Elsevier

Experimental Neurology

Volume 190, Issue 2, December 2004, Pages 373-383
Experimental Neurology

Rotenone potentiates dopamine neuron loss in animals exposed to lipopolysaccharide prenatally

https://doi.org/10.1016/j.expneurol.2004.08.006Get rights and content

Abstract

We previously demonstrated that treating gravid female rats with the bacteriotoxin lipopolysaccharide (LPS) led to the birth of offspring with fewer than normal dopamine (DA) neurons. This DA neuron loss was long-lived and associated with permanent increases in the pro-inflammatory cytokine tumor necrosis factor alpha (TNFα). Because of this pro-inflammatory state, we hypothesized that these animals would be more susceptible to subsequent exposure of DA neurotoxins. We tested this hypothesis by treating female Sprague–Dawley rats exposed to LPS or saline prenatally with a subtoxic dose of the DA neurotoxin rotenone (1.25 mg/kg per day) or vehicle for 14 days when they were 16 months old. After another 14 days, the animals were sacrificed. Tyrosine hydroxylase-immunoreactive (THir) cell counts were used as an index of DA neuron survival. Animals exposed to LPS prenatally or rotenone postnatally exhibited a 22% and 3%, respectively, decrease in THir cell counts relative to controls. The combined effects of prenatal LPS and postnatal rotenone exposure produced a synergistic 39% THir cell loss relative to controls. This loss was associated with decreased striatal DA and increased striatal DA activity ([HVA]/[DA]) and TNFα. Animals exposed to LPS prenatally exhibited a marked increase in the number of reactive microglia that was further increased by rotenone exposure. Prenatal LPS exposure also led to increased levels of oxidized proteins and the formation of α-Synuclein and eosin positive inclusions resembling Lewy bodies. These results suggest that exposure to low doses of an environmental neurotoxin like rotenone can produce synergistic DA neuron losses in animals with a preexisting pro-inflammatory state. This supports the notion that Parkinson's disease (PD) may be caused by multiple factors and the result of “multiple hits” from environmental toxins.

Introduction

Environmental factors are thought to contribute to the development of nonfamilial Parkinson's disease (PD). Von Economo's pan encephalitis (Casals et al., 1998) and manganese (Zheng et al., 1998) are considered long-standing members of a growing list of risk factors, while more recent additions include pesticides and fungicides such as dieldrin (Corrigan et al., 2000) and maneb (Thiruchelvam et al., 2000), respectively (see Adams and Odunze, 1991, Dawson et al., 1995, Di Monte, 2003; for reviews). That environmental factors serve as risk factors for PD was formalized by Calne and Langston (1983). They proposed that exposure to an environmental toxin such as 1-methyl, 4-phenyl, 1,2,3,6 tetrahydropyridine (MPTP) killed a portion of the DA neurons; but not enough cells were lost to produce PD. However, additional age-related DA neuron losses eventually produced sufficient cell losses to cause clinical symptoms. Unfortunately, the vast majority of PD patients cannot identify a specific exposure in their past that was sufficient enough to produce their disease. Although this might suggest that environmental factors are not responsible, it might also imply the involvement of low doses of toxins acting synergistically. This latter possibility is consistent with the emerging hypothesis that the cause of PD is multifactorial and a result of interacting “multiple hits” involving different toxins (Di Monte, 2003) or gene–toxin interactions (Greenamyre et al., 2003, Le Couteur et al., 2002).

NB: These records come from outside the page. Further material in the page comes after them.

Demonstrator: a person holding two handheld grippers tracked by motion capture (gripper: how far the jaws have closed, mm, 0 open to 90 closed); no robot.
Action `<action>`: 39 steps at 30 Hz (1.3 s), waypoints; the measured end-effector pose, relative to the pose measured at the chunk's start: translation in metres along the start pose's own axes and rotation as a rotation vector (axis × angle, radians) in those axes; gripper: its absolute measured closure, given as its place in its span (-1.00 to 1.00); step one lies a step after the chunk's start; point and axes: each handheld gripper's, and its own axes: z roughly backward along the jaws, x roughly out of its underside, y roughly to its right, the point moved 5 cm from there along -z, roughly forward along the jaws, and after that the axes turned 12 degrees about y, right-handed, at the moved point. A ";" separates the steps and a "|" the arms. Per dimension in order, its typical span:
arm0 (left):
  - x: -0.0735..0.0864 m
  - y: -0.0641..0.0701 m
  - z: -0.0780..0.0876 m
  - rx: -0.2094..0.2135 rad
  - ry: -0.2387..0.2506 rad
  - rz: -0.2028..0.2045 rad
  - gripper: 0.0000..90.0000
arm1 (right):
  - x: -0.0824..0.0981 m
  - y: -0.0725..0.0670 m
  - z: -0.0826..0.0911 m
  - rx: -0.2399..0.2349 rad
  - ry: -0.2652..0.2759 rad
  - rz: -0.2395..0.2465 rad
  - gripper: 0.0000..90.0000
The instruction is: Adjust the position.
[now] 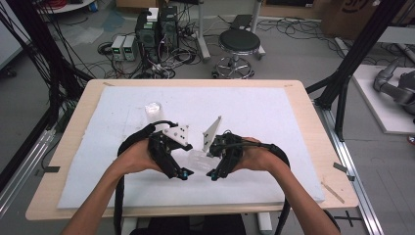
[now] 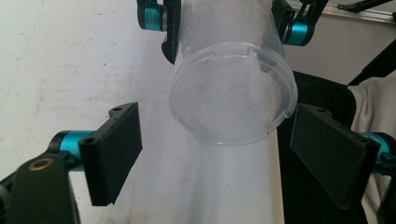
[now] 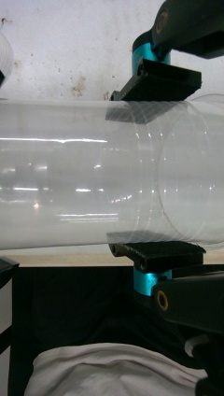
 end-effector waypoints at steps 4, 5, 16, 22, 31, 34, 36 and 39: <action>-0.001 -0.001 -0.003 0.006 0.002 0.004 -0.57 | 0.000 0.000 0.000 0.001 0.002 0.000 -0.22; -0.001 0.000 -0.003 0.006 0.004 0.006 -0.56 | 0.000 0.000 0.000 0.000 0.001 -0.001 -0.22; -0.006 0.000 -0.010 0.033 0.035 0.010 -0.43 | 0.000 0.000 -0.001 0.000 -0.005 0.000 -0.22; -0.007 0.001 -0.010 0.048 0.059 0.001 -0.19 | 0.000 0.000 -0.004 -0.009 -0.004 0.001 -0.22; -0.007 0.001 -0.010 0.048 0.060 -0.003 -0.07 | 0.000 0.001 -0.005 -0.005 -0.008 0.003 -0.21; -0.007 0.001 -0.010 0.048 0.062 -0.004 -0.07 | 0.001 0.001 -0.005 -0.006 -0.003 0.003 -0.28; -0.007 0.002 -0.009 0.048 0.063 -0.002 -0.08 | 0.001 0.001 -0.005 -0.014 0.010 0.001 -0.42; -0.007 0.002 -0.009 0.046 0.065 -0.002 -0.08 | 0.000 0.002 -0.005 0.004 0.030 -0.001 -0.70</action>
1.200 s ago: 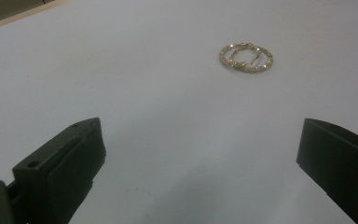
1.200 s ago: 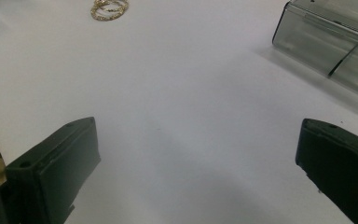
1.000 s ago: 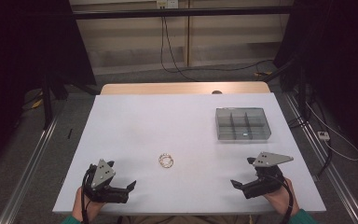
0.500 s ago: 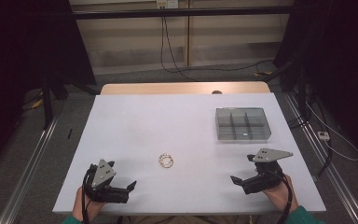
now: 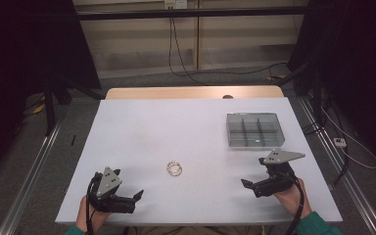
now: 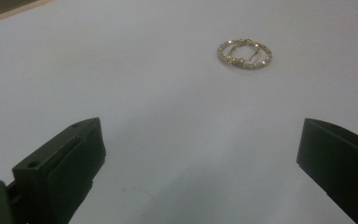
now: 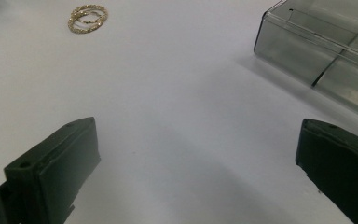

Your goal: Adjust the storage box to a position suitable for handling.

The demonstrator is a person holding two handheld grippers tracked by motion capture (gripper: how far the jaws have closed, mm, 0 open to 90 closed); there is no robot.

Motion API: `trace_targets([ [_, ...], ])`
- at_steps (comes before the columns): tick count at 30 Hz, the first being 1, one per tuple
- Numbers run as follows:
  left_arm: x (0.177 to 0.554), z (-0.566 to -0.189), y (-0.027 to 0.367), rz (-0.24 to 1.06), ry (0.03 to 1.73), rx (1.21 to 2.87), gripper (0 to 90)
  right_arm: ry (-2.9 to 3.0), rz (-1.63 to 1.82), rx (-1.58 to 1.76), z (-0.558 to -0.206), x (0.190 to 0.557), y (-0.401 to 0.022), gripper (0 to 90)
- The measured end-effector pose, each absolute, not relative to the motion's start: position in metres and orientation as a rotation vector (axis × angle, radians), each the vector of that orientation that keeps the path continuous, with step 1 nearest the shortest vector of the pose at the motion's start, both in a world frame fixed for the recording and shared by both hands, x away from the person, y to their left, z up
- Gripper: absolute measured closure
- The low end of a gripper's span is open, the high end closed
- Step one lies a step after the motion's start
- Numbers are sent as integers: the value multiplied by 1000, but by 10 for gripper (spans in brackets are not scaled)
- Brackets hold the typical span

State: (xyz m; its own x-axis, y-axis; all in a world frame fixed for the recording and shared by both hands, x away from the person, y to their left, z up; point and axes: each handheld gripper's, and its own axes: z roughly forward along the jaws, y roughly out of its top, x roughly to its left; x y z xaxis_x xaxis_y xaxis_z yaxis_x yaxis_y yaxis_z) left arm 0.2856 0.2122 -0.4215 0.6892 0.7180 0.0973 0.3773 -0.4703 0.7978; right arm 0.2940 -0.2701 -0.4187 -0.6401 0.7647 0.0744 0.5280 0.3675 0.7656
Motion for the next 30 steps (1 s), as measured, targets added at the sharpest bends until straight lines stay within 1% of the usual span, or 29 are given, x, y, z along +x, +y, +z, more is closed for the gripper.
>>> trace_targets([
  [13, 288, -423, 212, 549, 838, 2109, 5, 2304, 1162, 1191, -414, 316, -284, 0],
  [24, 288, -423, 212, 548, 836, 2110, 5, 2236, 1157, 1239, -402, 339, -302, 0],
  [28, 288, -423, 212, 544, 837, 2117, 5, 2218, 1143, 1257, -399, 348, -310, 33],
  [30, 288, -423, 211, 545, 839, 2112, 5, 2205, 1135, 1277, -397, 354, -315, 76],
])
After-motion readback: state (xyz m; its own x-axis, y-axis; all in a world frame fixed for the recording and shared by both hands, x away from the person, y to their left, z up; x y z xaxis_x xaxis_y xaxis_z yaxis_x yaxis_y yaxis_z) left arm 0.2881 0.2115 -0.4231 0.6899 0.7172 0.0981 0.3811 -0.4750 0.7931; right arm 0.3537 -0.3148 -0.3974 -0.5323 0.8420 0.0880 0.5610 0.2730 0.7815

The multiple hit hypothesis is attractive because it raises the possibility of synergistic interactions. This would imply that toxin exposure levels could be low or sporadic, and therefore difficult to detect epidemiologically. It has been widely assumed that these exposures occurred during adult life. However, we previously demonstrated that exposure to a low dose of the bacteriotoxin lipopolysaccharide (LPS) during a critical window of vulnerability during fetal development led to the birth of rat pups with fewer than normal DA neurons (Ling et al., 2002a, Ling et al., 2002b). This suggests toxin exposure relevant to PD can also occur in utero. Such exposure frequently occurs in humans as a result of bacterial vaginosis (Dammann and Leviton, 1998, Paige et al., 1998), which is known to complicate approximately 14% of normal births (Thorsen et al., 1998). Interestingly, animals born following prenatal exposure to LPS have long-lived elevations in the pro-inflammatory cytokine tumor necrosis factor alpha (TNFα). This is potentially significant because TNFα can kill DA neurons (McGuire et al., 2001), is increased by several DA neurotoxins (Hornykiewicz and Kish, 1987, Nagatsu et al., 2000), and is elevated in the brains of patients with PD (Boka et al., 1994, Mogi et al., 2000a). If animals exposed to LPS prenatally were exposed as adults to a neurotoxin that increased TNFα or other pro-inflammatory factors, synergistic DA neuron loss might occur.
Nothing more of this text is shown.